A somewhat surprising result of GO2 was that “even the younger and fitter patients seemed to benefit more from the lower dose of chemotherapy,” Dr. Seymour noted. “That begs the question of whether we should start to look at lower dose chemotherapy treatments in patients who would have been too young and fit to go into the GO2 study.”

That could apply not only to gastrointestinal cancers, “but across a range of other cancers as well. Certainly, when we are looking at other conditions for which we use cytotoxic drugs, then we need to ask that question,” Dr. Seymour said. He cautions, however, that “GO2 doesn’t tell us anything about the principles of using noncytotoxic medications. The principles of dosing for targeted therapies and immunotherapies are completely different from those for cytotoxic therapies. So, I think we should be careful about over extrapolating.” 

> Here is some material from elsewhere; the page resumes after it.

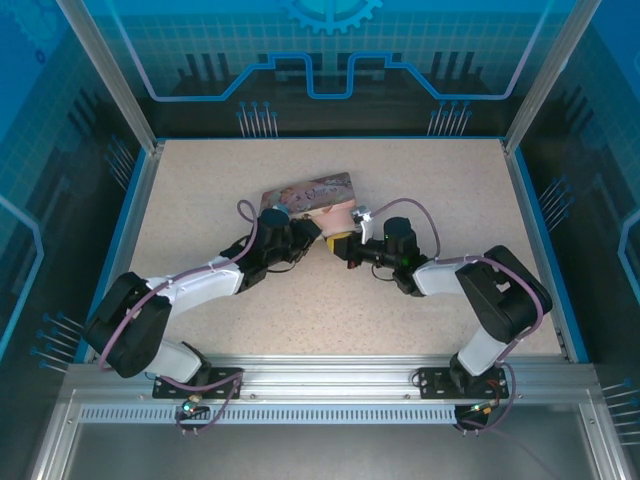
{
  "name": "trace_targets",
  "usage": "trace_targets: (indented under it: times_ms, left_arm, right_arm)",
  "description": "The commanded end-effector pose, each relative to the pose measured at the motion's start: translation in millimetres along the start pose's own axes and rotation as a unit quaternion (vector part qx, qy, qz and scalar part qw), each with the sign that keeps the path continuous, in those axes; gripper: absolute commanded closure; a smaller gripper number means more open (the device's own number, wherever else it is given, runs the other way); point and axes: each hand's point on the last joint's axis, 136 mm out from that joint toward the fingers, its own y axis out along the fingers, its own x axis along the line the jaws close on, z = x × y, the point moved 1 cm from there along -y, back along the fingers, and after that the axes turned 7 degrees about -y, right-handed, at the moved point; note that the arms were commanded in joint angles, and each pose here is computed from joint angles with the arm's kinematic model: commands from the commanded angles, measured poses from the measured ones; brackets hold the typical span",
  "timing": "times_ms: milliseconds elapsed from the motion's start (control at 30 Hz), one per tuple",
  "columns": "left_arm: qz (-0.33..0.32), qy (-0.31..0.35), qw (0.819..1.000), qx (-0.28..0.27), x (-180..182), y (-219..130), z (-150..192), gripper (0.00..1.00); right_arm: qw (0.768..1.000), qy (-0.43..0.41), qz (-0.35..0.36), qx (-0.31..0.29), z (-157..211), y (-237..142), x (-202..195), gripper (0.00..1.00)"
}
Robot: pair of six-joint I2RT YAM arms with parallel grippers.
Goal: Unlock a padlock with a key
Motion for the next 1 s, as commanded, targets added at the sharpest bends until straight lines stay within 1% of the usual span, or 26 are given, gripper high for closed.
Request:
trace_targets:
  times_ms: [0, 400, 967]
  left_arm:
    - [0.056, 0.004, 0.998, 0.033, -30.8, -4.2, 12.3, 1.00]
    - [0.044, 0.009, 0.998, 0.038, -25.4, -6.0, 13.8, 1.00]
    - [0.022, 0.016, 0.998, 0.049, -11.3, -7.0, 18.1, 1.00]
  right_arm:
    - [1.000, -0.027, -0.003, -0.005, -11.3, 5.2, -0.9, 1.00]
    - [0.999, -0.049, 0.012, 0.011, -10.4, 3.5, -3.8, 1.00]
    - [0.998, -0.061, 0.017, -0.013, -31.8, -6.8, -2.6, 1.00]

DISCLOSURE: Dr. Seymour received grants from Cancer Research UK during the conduct of the study and institutional research funding from Amgen and AstraZeneca.

REFERENCES

1. Hall PS, Swinson D, Cairns DA, et al: Efficacy of reduced-intensity chemotherapy with oxaliplatin and capecitabine on quality of life and cancer control among older and frail patients with advanced gastroesophageal cancer: The GO2 phase 3 randomized clinical trial. JAMA Oncol 7:869-877, 2021.

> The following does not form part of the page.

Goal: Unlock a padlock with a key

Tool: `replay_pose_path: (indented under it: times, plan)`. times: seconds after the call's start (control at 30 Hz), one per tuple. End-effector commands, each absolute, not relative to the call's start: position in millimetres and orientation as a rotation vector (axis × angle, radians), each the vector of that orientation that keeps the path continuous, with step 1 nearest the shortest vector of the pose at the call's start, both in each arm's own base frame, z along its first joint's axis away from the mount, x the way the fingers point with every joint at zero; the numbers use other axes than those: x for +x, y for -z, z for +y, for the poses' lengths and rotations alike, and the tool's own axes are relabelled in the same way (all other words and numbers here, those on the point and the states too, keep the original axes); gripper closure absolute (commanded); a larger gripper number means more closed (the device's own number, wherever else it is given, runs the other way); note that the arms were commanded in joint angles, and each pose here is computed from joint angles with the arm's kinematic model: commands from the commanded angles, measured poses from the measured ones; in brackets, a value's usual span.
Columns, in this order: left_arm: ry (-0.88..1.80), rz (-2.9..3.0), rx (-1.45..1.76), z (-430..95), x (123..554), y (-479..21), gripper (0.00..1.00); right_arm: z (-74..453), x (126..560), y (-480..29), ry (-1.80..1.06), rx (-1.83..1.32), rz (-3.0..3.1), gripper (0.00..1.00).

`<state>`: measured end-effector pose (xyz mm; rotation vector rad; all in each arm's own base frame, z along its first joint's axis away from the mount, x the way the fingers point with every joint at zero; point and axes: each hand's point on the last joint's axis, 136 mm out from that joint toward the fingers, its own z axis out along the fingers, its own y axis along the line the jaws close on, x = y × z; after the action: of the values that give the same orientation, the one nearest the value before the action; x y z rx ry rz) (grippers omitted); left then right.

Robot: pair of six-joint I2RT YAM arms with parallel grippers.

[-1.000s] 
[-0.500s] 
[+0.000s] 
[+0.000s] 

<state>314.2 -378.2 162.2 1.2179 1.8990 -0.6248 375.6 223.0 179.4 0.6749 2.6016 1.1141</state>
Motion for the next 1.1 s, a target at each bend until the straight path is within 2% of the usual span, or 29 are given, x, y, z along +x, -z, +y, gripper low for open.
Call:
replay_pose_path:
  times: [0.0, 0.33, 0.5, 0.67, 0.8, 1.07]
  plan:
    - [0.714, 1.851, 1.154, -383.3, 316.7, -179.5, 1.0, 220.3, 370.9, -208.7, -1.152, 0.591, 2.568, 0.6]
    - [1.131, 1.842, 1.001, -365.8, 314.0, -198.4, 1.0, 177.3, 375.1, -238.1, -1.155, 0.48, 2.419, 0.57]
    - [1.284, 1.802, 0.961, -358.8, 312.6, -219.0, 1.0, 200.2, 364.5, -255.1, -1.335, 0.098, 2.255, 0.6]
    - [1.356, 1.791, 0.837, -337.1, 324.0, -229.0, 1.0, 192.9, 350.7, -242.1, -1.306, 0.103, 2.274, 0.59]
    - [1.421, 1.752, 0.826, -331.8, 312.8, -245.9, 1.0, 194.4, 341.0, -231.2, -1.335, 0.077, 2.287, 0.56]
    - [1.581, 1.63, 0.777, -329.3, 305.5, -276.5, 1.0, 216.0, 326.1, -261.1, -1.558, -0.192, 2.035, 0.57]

2. Seymour MT, Thompson LC, Wasan HS, et al; FOCUS2 Investigators; National Cancer Research Institute Colorectal Cancer Clinical Studies Group: Chemotherapy options in elderly and frail patients with metastatic colorectal cancer (MRC FOCUS2): An open-label, randomised factorial trial. Lancet 377:1749-1759, 2011.

3. Hall PS, Lord SR, Collinson M, et al: A randomised phase II trial and feasibility study of palliative chemotherapy in frail or elderly patients with advanced gastroesophageal cancer (321GO). Br J Cancer 116:472-478, 2017.